Der erste Blick fíel auf ein ganz besonderes Gefährt: den Horch DKW Wanderer 853 S Cabrio vom Duderstädter Helmut Ohnesorge. Der Straßenkreuzer stammt aus dem Jahre 1934, wurde teilrestauriert von Ohnesorge übernommen und dann mit gehörigem Aufwand in den makellosen Oldtimer verwandelt, der die Neugier der Besucher magisch anzuziehen schien.

Laut Ohnesorge seien nur etwa hundert Exemplare von diesem Modell produziert worden, wenige davon als Cabrio. „Über den Wert spreche ich nicht“, sagte Ohnesorge auf Nachfrage. Ein Bekannter, der neben dem Horch-Eigentümer stand, gab seine Meinung ab: „Mit einer halben Millionen Euro sind sie gut dabei“, schätzte er.

Traktoren, Volkswagen aus den 40er- und 50er- Jahren, amerikanische Musclecars wie der berühmte Ford Mustang und Modelle von Dodge und Cadillac, und vieles mehr gab es für den geneigten Autofreund zu entdecken. Die Liebe zum Detail war bei der Restauration der Oldtimer ein absolutes Muss. Das kann mitunter zu hohen Kosten führen, wie Klaus Bömeke, Besitzer eines VW, Typ 14 Karmann Ghia Coupé, bestätigte. „Früher waren Autos billiger“, sagte er.

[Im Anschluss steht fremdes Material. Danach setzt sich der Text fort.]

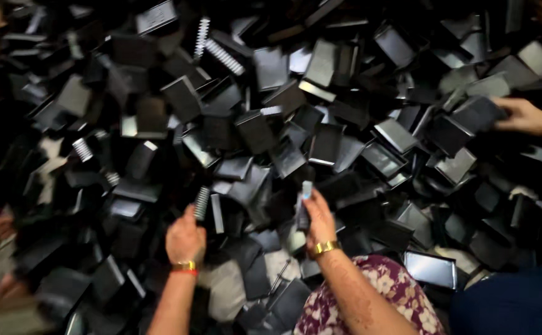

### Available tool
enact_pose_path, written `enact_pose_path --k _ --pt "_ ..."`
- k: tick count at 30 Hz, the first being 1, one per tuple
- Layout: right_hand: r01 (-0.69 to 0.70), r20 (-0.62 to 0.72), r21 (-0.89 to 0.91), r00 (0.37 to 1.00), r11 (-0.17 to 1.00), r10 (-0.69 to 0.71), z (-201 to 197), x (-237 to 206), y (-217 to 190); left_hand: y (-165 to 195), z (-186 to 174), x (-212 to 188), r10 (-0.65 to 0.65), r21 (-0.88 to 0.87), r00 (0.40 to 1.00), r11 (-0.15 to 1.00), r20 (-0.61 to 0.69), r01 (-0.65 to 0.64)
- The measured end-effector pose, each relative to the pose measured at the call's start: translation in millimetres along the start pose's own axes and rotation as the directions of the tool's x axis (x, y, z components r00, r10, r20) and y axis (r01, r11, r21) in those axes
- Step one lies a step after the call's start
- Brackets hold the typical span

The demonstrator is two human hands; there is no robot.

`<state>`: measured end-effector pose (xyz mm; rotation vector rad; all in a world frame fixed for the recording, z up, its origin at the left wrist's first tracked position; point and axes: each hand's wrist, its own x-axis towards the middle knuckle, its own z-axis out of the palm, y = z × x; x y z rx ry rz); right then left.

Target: The person sits on the floor in front of a large pile of black plastic boxes, picks up boxes one at a time, opens and closes their lids, and tosses them back onto the pile while other workers handle boxes nearby.

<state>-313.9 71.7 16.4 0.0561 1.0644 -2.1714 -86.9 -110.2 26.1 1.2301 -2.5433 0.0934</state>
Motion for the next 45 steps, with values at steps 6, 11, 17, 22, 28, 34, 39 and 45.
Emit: enact_pose_path --k 6,11,17,22,28,34,39,45 --pt "0.559 0.28 -0.764 0.738 0.323 -0.614 9 -33 -2 -44 -20 -73 -0.177 -0.07 0.982 0.982 -0.059 0.173" --pt "0.835 0.854 -0.444 0.504 0.327 -0.127 19 -87 16 -2 -58 -120 -0.078 -0.552 0.973 0.832 -0.218 -0.057" --pt "-0.177 0.646 -0.643 0.398 0.745 0.652 8 -121 40 38 -78 -134 -0.176 -0.853 0.982 0.502 0.064 0.145" --pt "-0.483 0.309 -0.353 0.748 0.801 0.588 16 -90 19 20 -44 -106 -0.324 -0.616 0.92 0.685 0.22 0.389" --pt "-0.386 0.287 -0.312 0.833 0.868 0.473 24 -81 11 55 -12 -86 -0.186 -0.096 0.929 0.969 0.321 0.227" --pt "-0.415 0.22 -0.439 0.811 0.797 0.543 27 -102 33 30 -11 -111 -0.389 -0.832 0.777 0.049 0.494 0.553" --pt "0.213 0.607 -0.585 0.754 0.783 0.249 35 -130 67 18 5 -153 -0.111 -0.952 0.946 0.011 0.303 0.306" --pt "0.412 0.678 -0.68 0.669 0.607 0.305 15 -117 81 1 31 -160 -0.067 -0.88 0.915 -0.313 0.397 0.358"
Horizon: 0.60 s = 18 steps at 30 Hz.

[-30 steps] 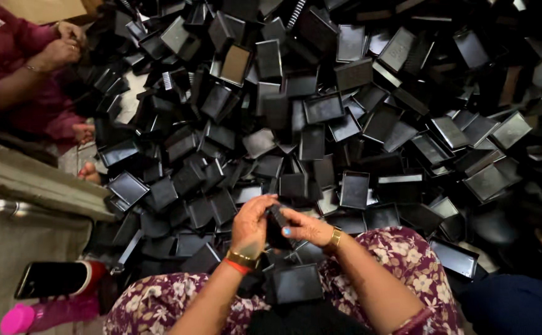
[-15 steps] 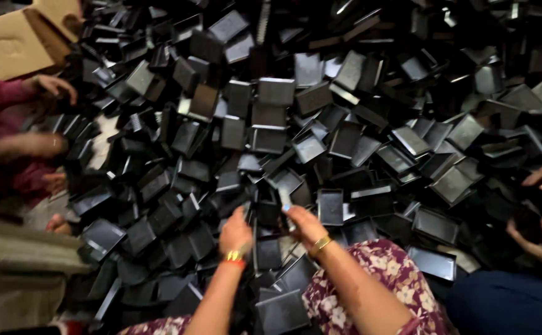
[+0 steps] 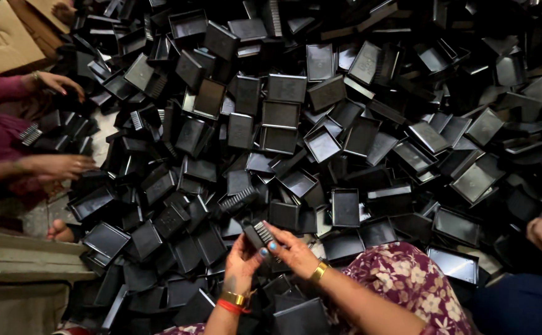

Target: The person sits on the floor in front of a large pile of black plastic boxes, picks up boxes one at a time, opens and closes their lids, and tosses them back onto the pile while other workers handle boxes nearby.

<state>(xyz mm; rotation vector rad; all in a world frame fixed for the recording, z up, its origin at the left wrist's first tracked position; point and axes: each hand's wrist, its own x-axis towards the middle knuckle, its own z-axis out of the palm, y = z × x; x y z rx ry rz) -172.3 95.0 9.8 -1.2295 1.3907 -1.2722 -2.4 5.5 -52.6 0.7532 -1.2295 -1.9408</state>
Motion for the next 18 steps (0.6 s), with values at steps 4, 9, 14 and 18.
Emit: enact_pose_path --k 4,9,14,18 --pt "0.099 -0.134 0.136 0.988 0.986 -0.08 -5 14 14 -10 -7 5 -0.102 -0.071 0.995 0.992 -0.022 0.1" --pt "0.022 -0.026 -0.099 0.999 0.995 -0.024 -2 13 26 -16 0 5 -0.181 -0.164 0.98 0.972 -0.081 0.166" --pt "0.115 0.036 -0.194 0.993 0.974 -0.11 -3 9 26 -5 7 5 -0.326 -0.38 0.922 0.895 -0.206 0.232" --pt "0.035 0.061 -0.205 0.998 0.978 -0.023 -5 8 23 -6 8 4 -0.238 -0.279 0.953 0.943 -0.187 0.181"
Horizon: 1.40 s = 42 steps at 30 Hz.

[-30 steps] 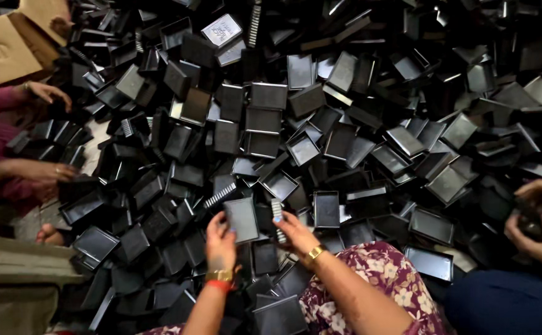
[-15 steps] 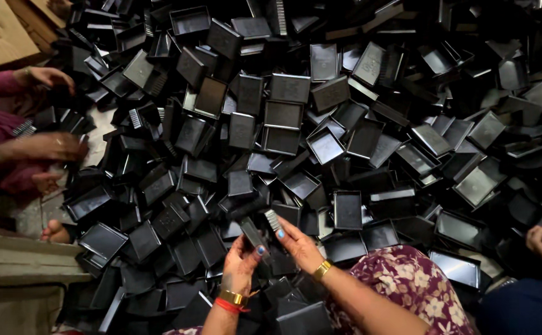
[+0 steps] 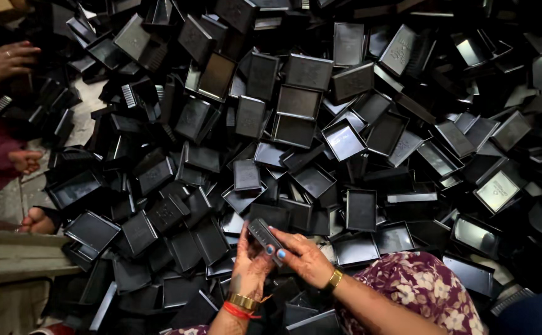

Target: The person sits on the floor in front of a large pile of black plastic boxes, picks up boxes one at a time, opens and closes their lids, and tosses them back onto the pile while other workers handle boxes nearby.

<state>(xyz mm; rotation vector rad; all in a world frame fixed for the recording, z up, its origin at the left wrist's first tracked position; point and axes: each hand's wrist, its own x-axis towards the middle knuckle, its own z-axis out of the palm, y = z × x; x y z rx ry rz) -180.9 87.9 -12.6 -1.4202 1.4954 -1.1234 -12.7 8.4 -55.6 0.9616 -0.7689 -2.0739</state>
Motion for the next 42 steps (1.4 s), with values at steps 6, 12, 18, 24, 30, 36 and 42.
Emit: enact_pose_path --k 6,12,18,24,30,36,42 --pt "-0.082 0.038 0.067 0.996 0.994 0.08 10 -9 10 4 -24 14 0.307 0.519 0.949 0.801 0.074 -0.3" --pt "-0.436 0.492 0.58 0.861 0.688 0.13 -14 5 17 22 -36 20 0.24 0.892 0.964 0.402 0.113 -0.204" --pt "-0.289 -0.511 0.231 0.777 0.929 0.369 -60 23 6 19 -6 17 0.273 0.864 0.82 -0.133 0.503 -0.485" --pt "-0.261 -0.376 -0.533 0.925 0.805 0.051 -36 16 -17 27 2 23 0.407 0.859 0.799 -0.449 0.443 -0.247" --pt "0.134 -0.115 0.038 0.985 0.99 -0.129 -21 10 -31 11 -5 26 0.279 0.788 0.927 0.499 0.249 -0.362" --pt "-0.164 -0.134 0.608 0.943 0.777 0.303 -25 21 -17 -1 -8 19 0.225 0.989 0.971 0.104 0.08 -0.106" --pt "-0.119 -0.155 0.716 0.934 0.688 0.323 -41 25 -5 7 6 23 0.164 0.987 0.984 -0.156 0.065 -0.039"
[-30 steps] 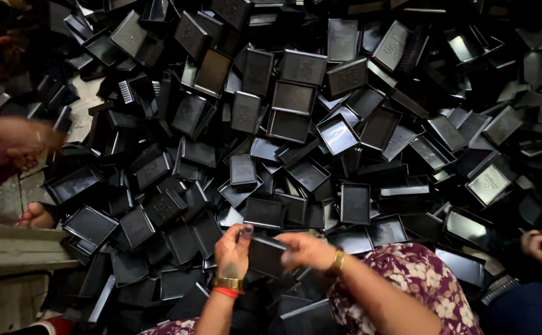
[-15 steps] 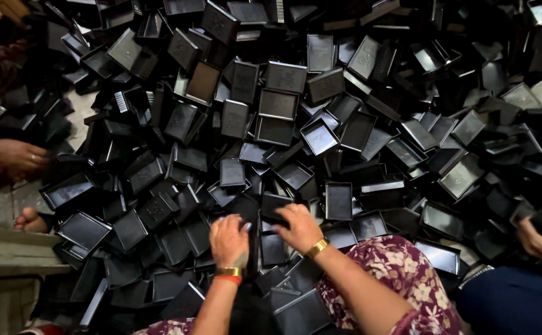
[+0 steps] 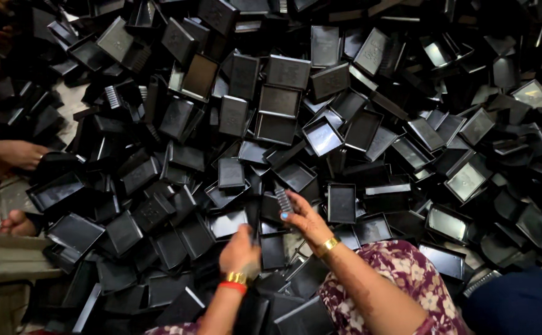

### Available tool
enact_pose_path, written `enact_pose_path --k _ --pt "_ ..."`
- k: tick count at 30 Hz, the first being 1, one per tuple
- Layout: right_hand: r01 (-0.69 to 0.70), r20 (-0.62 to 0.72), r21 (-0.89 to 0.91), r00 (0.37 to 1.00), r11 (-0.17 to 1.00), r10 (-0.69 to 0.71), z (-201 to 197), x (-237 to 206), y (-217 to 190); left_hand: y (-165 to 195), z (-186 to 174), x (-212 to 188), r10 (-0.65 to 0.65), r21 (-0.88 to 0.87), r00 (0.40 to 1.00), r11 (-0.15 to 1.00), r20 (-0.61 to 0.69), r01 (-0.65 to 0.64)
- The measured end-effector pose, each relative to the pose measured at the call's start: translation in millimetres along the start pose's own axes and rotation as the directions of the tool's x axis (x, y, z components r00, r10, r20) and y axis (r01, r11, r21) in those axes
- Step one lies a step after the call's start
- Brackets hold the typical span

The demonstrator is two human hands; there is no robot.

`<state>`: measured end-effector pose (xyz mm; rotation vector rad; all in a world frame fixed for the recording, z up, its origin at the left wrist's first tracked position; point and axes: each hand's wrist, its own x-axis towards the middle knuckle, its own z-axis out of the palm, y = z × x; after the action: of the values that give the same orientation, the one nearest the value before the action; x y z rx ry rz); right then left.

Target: The person sits on the floor in front of a large pile of black plastic boxes, picks up boxes one at a time, opens and closes their lids, and tosses them back onto the pile while other workers handle boxes nearby.

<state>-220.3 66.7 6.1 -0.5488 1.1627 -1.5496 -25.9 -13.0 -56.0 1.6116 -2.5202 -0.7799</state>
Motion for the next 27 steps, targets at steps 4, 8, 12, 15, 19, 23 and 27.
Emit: enact_pose_path --k 4,8,12,15,19,23,27 --pt "-0.191 0.017 0.213 0.981 0.958 0.192 6 -9 8 -10 -8 3 0.009 -0.97 1.0 0.241 0.009 0.006" --pt "-0.27 0.112 0.398 0.963 0.876 0.246 19 -18 24 -2 7 -9 0.122 -0.846 0.97 0.474 -0.211 -0.244" --pt "-0.142 0.058 0.489 0.99 0.861 0.131 21 -23 35 18 24 -23 0.206 -0.89 0.978 0.437 -0.04 -0.129" --pt "-0.077 -0.042 0.445 0.993 0.892 0.106 17 -22 39 23 22 -23 0.182 -0.973 0.983 0.228 0.006 -0.036" --pt "0.086 0.033 0.033 0.996 0.996 -0.087 18 -21 41 12 6 -14 0.076 -0.975 0.994 -0.199 0.084 0.098" --pt "0.237 0.251 -0.4 0.957 0.885 -0.143 23 -26 39 6 7 -10 0.061 -0.938 0.998 -0.344 0.028 0.047" --pt "0.426 0.402 -0.655 0.896 0.625 -0.189 23 -37 30 -1 20 -8 -0.094 -0.929 0.983 -0.352 0.156 0.113"
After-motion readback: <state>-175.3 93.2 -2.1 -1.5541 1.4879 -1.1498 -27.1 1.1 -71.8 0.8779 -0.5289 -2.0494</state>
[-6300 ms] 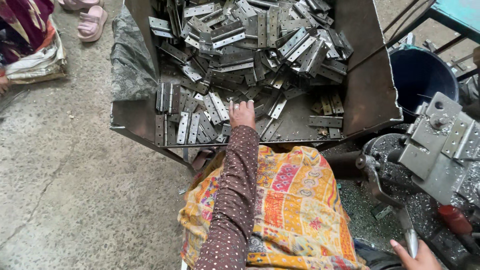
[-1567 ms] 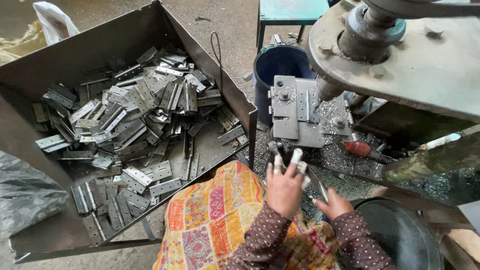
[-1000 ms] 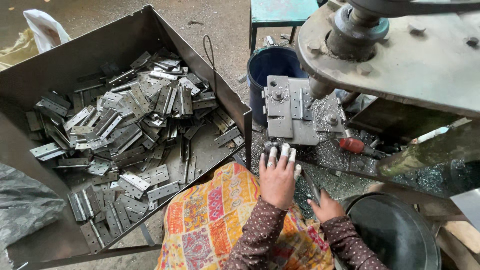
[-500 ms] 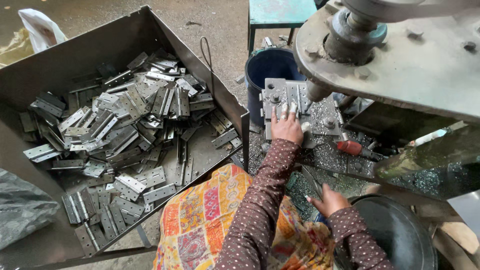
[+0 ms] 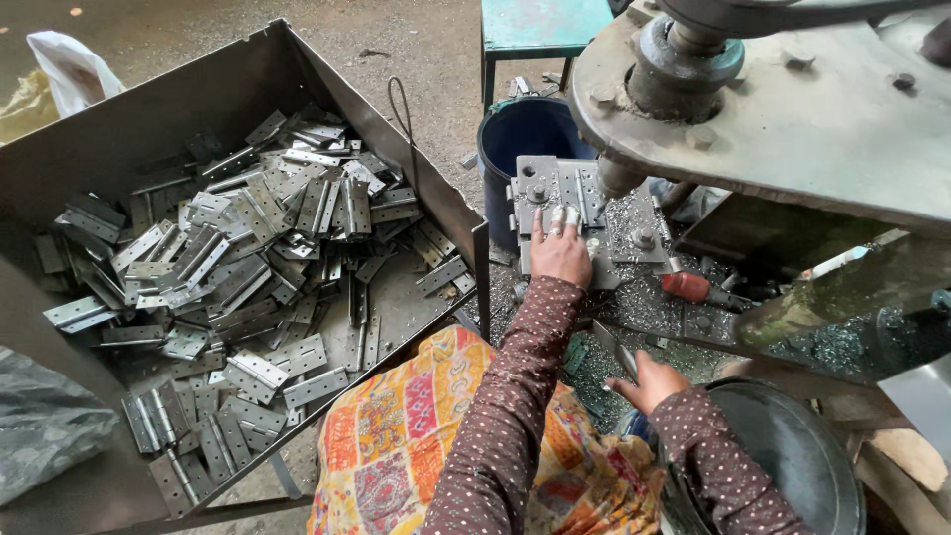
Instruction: The person repeatedly picks metal hinge blanks from a bin, places them into a press machine, and operates the lever to punch holes. Finished pieces are returned to the bin after each cycle.
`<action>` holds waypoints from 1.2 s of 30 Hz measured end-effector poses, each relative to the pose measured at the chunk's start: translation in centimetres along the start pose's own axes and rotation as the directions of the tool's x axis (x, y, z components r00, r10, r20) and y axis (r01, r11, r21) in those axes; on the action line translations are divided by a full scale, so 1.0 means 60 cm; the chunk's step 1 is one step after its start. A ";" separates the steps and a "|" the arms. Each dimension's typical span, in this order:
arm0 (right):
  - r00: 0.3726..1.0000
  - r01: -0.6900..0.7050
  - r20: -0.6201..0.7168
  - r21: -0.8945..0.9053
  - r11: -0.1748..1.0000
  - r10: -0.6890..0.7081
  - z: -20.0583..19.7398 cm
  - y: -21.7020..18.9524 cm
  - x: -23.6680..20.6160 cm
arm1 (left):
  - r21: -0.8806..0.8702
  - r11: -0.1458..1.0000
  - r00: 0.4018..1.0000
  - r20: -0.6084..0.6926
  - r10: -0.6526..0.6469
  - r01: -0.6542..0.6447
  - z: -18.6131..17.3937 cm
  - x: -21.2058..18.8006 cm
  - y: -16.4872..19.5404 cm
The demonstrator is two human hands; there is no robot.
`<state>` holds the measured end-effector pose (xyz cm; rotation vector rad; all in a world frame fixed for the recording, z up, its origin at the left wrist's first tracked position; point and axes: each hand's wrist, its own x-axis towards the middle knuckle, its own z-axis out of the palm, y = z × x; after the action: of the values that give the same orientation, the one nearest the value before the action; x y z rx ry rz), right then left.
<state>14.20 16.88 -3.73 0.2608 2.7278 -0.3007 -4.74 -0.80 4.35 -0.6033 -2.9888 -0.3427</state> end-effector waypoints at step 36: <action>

Als sein Modell 1970 gebaut wurde, kostete der Wagen etwa 1500 deutsche Mark, heute könne eine Stoßstange 1500 Euro kosten. Das Fahrzeug befindet sich seit 1986 in Bömekes Besitz, ein Wagen gleichen Typs habe er davor schon einmal gefahren: „Bis der TÜV uns geschieden hat“.